Required action: Only one portion of the data is to be written out: from the line bearing "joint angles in" through the line bearing "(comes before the". Write it exactly as it appears.

Stored data:
──────

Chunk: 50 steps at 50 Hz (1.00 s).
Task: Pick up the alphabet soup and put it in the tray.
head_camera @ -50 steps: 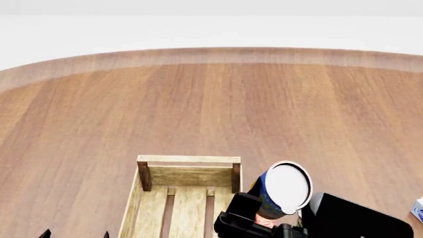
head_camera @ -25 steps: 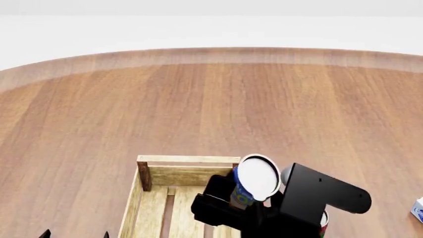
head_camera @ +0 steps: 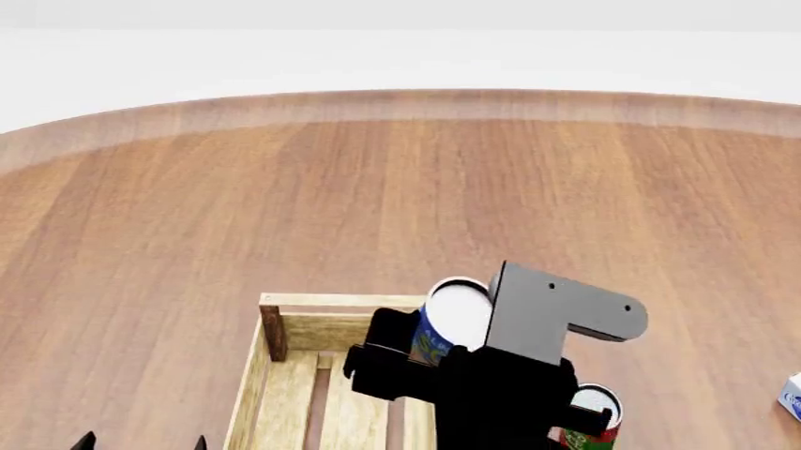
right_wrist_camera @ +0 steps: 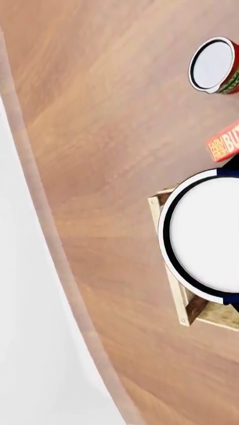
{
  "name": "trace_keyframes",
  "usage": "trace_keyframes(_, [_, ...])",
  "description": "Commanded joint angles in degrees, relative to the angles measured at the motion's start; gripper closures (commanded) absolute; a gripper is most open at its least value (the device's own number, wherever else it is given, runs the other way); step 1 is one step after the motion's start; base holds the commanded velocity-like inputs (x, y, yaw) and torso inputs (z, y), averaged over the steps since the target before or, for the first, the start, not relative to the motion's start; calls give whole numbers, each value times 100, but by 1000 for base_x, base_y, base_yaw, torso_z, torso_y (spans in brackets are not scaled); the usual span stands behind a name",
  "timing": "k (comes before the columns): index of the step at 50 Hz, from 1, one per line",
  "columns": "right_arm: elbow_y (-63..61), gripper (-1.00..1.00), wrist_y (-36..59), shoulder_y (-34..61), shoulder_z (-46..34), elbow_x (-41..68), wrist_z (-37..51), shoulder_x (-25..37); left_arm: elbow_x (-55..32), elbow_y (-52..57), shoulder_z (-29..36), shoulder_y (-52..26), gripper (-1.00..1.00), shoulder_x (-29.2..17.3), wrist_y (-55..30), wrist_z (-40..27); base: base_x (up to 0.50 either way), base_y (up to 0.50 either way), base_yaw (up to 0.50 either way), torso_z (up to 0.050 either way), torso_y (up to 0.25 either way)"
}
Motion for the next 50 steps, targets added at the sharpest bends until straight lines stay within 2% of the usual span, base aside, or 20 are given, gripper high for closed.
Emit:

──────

Result for this task:
  "description": "Commanded joint angles in degrees, relative to the angles measured at the motion's start; gripper closures (commanded) absolute; a gripper is most open at its least value (the device's own number, wherever else it is given, runs the other way); step 1 is one step after the motion's start; base holds the commanded velocity-like inputs (x, y, yaw) and torso inputs (z, y), averaged over the steps since the target before or, for the first, the start, not relative to the motion's start; calls give whole numbers, each value times 100, but by 1000 for base_x, base_y, base_yaw, torso_z, torso_y (spans in brackets are not scaled); the usual span stands behind a name",
  "timing": "k (comes before the columns): index of the step at 50 Hz, from 1, one per line",

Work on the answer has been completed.